- EXERCISE BRIEF
A faithful copy of the data is the goal; set it down exactly, without the images.

- PROVIDED MATERIAL
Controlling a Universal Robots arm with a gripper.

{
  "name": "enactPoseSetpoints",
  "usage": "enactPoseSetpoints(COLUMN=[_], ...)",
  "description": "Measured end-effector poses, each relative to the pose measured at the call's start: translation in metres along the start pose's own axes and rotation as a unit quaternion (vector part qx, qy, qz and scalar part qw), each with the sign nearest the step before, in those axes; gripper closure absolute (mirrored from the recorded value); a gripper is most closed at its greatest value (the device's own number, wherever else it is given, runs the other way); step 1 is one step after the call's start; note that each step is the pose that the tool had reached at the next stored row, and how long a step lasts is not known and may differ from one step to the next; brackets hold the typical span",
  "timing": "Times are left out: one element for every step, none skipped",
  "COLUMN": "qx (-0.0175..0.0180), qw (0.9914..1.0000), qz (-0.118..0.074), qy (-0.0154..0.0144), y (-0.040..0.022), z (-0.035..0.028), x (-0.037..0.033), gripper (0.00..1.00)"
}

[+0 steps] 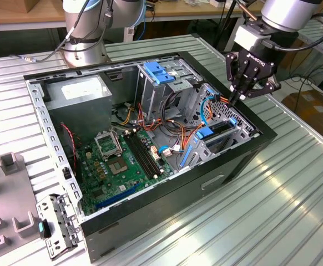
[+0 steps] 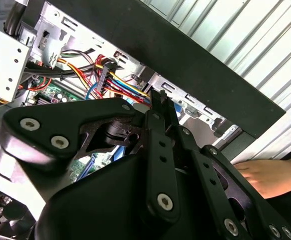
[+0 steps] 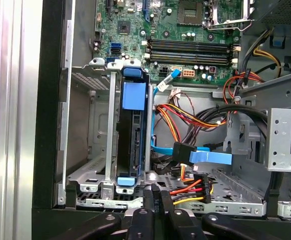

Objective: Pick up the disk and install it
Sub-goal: 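Insert the first disk wire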

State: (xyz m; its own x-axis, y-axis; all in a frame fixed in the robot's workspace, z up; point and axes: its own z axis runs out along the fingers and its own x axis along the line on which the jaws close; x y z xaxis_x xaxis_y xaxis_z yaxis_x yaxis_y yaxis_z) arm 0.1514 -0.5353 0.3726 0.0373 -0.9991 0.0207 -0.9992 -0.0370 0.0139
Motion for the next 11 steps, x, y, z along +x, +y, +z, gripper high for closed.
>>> enactPoseSetpoints(qx=[0.0,0.0,0.0,0.0,0.0,-0.0001,-0.0001,-0.0002,-0.0003,-0.0004,-0.0005], qw=[1.0,1.0,1.0,1.0,1.0,1.0,0.99998,0.99994,0.99989,0.99983,0.9997], qz=[0.0,0.0,0.001,0.001,0.001,0.003,0.006,0.011,0.015,0.019,0.024], qy=[0.0001,0.0001,0.0,-0.0001,0.0,0.0,-0.0001,-0.0002,-0.0002,-0.0003,-0.0003], y=[0.0,0.0002,0.0007,0.0015,0.0024,0.0062,0.0084,0.0095,0.0098,0.01,0.0104], z=[0.0,-0.0001,0.0002,0.0004,0.0004,0.0009,0.0014,0.0021,0.0024,0.0027,0.0039], x=[0.0001,0.0005,0.0014,0.0019,0.0018,0.0018,0.0017,0.0016,0.0016,0.0015,0.0015], gripper=[0.83,0.83,0.83,0.83,0.83,0.83,0.83,0.83,0.83,0.83,0.83])
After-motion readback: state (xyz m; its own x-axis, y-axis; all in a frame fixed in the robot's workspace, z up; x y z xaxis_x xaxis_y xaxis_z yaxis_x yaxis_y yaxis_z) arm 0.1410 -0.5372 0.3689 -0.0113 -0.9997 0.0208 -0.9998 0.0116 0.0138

- TASK SOLUTION
Controlling a Universal Robots arm with a gripper.

{
  "name": "enactPoseSetpoints",
  "usage": "enactPoseSetpoints(COLUMN=[_], ...)",
  "description": "Measured end-effector poses, each relative to the pose measured at the call's start: translation in metres along the start pose's own axes and rotation as a unit quaternion (vector part qx, qy, qz and scalar part qw), each with the sign nearest the step before, in those axes; gripper closure absolute (mirrored from the recorded value); a gripper is most closed at its greatest value (the device's own number, wherever else it is given, runs the other way); step 1 is one step after the call's start; note that each step is the pose that the tool had reached at the next stored row, and how long a step lasts is not known and may differ from one step to the next; brackets hold the typical span",
  "timing": "Times are left out: one element for every step, none skipped",
  "COLUMN": "qx (-0.0175..0.0180), qw (0.9914..1.0000), qz (-0.118..0.074), qy (-0.0154..0.0144), y (-0.040..0.022), z (-0.035..0.028), x (-0.037..0.033), gripper (0.00..1.00)"
}

[+0 steps] 
[+0 steps] 
[+0 steps] 

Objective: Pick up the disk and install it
Sub-goal: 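Insert the first disk wire
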
State: (xyz m; its own x-axis, y-axis; all in a frame fixed in the robot's workspace, z up; point and axes: its own z axis runs out along the fingers and its own x axis along the line on which the jaws close; x y z xaxis_x xaxis_y xaxis_z yaxis_x yaxis_y yaxis_z) arm 0.1514 -0.5353 0.3726 0.0373 -0.9991 0.0207 -0.9992 -0.0370 0.0139
Motion for the next 11 steps, x, y, z along +x, +y, +z, gripper high for closed.
>>> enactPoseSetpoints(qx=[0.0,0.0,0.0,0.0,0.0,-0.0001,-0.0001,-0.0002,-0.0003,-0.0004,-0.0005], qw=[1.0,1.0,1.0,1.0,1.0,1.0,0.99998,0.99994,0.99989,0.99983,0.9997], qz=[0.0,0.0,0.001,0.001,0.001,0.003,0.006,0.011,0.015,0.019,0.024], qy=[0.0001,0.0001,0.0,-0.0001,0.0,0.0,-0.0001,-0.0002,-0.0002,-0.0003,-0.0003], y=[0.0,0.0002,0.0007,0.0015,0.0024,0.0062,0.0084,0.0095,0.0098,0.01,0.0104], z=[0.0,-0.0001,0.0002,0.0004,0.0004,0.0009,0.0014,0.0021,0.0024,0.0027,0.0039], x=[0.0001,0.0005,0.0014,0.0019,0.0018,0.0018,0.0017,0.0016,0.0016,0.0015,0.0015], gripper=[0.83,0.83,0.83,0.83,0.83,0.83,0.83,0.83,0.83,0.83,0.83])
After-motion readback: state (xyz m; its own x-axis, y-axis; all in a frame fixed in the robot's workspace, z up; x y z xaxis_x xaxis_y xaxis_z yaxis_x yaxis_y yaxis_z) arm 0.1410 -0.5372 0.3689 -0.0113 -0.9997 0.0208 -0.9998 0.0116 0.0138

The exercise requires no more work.